I talked with a good friend today about back when we were dating; back in those breezy days of college and our early 20s, when you met someone in class, at a party or a bar or even the library.
It made me think of college and of the lines I was fed and the lines I ate up like a starving child who was looking for a hot meal. “You’re amazing.” “You’re beautiful.” “You’re sexy.” “You’re hot.” and so on and so on.
And the scary thing is, I actually believed them. Not because I knew or thought they were right, but because I desperately wanted to think they were right. So I fell for it...over and over and over again.
It wasn’t until I started in 12 step and therapy that I realized there is a huge difference between “I want you” and I want YOU.

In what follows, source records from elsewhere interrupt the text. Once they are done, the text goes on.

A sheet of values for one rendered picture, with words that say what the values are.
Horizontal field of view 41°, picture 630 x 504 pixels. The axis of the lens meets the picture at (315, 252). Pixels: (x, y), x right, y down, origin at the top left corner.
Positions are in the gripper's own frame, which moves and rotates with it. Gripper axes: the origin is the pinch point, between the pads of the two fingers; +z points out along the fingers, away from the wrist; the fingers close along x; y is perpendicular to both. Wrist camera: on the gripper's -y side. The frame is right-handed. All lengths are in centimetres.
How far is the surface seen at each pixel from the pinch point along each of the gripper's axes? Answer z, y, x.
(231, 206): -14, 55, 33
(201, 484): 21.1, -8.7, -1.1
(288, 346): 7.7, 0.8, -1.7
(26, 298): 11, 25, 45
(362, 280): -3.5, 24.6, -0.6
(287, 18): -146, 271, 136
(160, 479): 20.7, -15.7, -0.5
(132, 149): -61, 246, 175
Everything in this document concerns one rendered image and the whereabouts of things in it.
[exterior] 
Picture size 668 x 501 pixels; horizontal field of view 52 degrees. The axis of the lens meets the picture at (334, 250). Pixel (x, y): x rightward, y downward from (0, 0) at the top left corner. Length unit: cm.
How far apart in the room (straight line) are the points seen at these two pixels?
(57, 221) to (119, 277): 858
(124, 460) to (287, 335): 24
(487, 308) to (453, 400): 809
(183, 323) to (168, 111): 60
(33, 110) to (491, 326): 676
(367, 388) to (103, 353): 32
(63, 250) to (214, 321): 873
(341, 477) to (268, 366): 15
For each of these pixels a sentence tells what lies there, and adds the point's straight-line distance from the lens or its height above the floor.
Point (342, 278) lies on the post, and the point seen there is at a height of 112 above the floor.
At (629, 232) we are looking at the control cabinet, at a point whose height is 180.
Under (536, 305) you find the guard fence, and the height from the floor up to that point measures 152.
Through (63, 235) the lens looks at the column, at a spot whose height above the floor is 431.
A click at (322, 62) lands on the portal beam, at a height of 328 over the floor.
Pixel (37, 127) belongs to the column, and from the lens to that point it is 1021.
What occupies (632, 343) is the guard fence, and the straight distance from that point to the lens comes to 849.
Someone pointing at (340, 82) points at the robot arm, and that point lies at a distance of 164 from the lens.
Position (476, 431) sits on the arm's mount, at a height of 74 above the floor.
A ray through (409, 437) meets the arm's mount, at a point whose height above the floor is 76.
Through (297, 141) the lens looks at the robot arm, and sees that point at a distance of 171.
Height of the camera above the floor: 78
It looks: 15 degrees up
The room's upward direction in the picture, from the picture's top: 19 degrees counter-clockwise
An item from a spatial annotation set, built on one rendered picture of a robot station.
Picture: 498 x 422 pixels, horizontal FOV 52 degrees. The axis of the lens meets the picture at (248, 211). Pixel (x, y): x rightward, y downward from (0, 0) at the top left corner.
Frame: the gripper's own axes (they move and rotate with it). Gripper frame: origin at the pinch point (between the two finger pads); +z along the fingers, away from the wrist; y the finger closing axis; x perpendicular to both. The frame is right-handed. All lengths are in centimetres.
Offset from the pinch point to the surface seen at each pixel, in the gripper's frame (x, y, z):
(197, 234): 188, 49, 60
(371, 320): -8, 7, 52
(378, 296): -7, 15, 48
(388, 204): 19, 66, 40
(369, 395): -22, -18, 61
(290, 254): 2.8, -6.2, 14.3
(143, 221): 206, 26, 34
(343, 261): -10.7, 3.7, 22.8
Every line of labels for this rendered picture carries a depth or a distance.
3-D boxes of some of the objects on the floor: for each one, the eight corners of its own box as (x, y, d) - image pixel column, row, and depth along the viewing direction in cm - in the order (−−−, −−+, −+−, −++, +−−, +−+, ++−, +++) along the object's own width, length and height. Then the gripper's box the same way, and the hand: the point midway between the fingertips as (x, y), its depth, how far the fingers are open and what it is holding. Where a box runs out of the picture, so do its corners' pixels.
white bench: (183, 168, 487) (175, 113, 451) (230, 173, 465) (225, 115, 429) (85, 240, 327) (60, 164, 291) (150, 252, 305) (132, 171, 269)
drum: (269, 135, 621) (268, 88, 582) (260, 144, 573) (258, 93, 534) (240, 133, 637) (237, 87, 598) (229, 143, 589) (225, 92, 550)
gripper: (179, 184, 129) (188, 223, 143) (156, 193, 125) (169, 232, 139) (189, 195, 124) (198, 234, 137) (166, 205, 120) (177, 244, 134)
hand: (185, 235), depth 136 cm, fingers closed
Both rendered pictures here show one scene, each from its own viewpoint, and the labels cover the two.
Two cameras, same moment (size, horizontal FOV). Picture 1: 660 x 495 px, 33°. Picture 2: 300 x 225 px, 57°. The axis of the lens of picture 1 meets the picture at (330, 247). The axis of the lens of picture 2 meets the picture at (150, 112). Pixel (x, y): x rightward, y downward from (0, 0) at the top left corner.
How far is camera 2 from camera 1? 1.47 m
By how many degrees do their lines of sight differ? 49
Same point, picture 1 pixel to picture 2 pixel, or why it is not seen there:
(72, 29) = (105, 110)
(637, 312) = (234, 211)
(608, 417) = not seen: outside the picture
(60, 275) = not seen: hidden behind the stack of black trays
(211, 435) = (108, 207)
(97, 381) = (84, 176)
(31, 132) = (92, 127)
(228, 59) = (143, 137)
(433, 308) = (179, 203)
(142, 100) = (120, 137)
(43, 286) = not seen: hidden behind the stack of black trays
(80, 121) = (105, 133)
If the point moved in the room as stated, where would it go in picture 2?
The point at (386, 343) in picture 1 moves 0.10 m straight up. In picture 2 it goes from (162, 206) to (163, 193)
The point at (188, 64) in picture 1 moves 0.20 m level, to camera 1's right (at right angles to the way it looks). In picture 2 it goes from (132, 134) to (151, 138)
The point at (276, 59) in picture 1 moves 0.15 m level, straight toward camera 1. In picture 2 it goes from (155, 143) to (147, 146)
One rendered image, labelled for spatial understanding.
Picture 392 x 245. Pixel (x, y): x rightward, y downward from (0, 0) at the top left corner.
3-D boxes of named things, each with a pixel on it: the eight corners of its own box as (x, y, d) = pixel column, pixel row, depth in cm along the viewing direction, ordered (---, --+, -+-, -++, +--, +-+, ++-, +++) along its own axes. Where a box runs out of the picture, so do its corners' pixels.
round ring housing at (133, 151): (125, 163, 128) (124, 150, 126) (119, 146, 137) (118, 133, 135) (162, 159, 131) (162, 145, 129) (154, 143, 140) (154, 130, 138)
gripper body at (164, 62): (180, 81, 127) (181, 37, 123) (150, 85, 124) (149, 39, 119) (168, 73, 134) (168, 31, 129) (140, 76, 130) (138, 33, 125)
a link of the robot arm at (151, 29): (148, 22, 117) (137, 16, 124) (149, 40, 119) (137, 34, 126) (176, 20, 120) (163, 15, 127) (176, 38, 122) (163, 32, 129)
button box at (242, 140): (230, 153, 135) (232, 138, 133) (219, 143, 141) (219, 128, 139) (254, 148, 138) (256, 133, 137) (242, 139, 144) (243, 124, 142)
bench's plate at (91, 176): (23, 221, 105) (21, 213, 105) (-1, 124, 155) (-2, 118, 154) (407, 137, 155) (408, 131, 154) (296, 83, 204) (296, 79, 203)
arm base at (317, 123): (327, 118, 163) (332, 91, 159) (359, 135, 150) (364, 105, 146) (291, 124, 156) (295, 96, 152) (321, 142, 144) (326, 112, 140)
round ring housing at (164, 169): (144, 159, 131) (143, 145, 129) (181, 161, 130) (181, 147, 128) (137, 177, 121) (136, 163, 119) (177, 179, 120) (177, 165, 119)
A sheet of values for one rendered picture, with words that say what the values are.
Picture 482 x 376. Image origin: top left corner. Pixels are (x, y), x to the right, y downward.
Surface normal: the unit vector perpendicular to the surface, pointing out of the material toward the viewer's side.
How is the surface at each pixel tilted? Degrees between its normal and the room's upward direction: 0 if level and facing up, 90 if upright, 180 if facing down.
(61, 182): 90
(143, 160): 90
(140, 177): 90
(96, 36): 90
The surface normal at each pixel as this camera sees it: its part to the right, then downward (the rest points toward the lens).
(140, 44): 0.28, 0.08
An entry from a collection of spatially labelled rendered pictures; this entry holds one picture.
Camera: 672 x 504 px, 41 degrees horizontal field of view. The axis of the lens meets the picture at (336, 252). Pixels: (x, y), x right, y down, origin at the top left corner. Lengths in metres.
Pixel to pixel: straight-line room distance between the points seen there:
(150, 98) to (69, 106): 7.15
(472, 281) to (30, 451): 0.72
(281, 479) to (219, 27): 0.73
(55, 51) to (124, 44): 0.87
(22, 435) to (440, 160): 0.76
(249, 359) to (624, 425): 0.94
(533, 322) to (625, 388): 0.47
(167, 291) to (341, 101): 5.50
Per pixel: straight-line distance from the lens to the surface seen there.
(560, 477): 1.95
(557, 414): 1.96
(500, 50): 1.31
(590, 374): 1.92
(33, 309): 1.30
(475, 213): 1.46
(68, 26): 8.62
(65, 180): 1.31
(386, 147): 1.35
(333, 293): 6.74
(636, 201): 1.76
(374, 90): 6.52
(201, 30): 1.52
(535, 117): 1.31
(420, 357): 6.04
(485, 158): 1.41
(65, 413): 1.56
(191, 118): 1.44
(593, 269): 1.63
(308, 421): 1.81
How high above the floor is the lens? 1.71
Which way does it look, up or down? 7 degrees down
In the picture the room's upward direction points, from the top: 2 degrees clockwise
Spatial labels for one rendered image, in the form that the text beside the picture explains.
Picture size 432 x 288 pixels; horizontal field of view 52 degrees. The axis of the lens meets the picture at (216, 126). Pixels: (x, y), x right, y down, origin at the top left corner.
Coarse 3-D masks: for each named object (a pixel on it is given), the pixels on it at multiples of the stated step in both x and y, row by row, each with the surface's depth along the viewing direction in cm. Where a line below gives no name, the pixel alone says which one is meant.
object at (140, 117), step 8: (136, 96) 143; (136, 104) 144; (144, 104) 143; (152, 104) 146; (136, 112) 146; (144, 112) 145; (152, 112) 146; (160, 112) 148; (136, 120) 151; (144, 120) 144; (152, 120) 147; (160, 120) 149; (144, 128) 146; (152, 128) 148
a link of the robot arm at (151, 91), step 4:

With I WANT you, it’s about the other person, not you. It’s what they want. They want to F you. Maybe once, maybe more, but really that’s all they are primarily interested in. What THEY want. Their needs. Don’t give it to them and suddenly their interest wanes. Tell them that being with you comes with, gasp, an expectation and suddenly the hills are calling and they are running.
But someone who wants YOU? That’s entirely different. Then and only then is it truly about YOU. They want the person inside the exterior. They want your heart and soul, not just your body.
Tell them you come with expectations? They get it.
Tell them you are flawed and wonderful all at the same time and they accept it.
Give them your heart and they hold it as cautiously as a precious gem.
Yes, the words may be the same, but the emphasis makes all the difference.
Because to have someone simply WANT you is really not anything special. We can all walk around wanting a million things and a million people every day.
But to have someone want YOU? You. Well, that’s something to be flattered by. That’s something to be honored with. That’s something to believe in. And that’s something to actually take a chance on.
Because, at the end of the day, we determine our value and our worth and what makes us special. And being wanted, just wanted, isn’t it.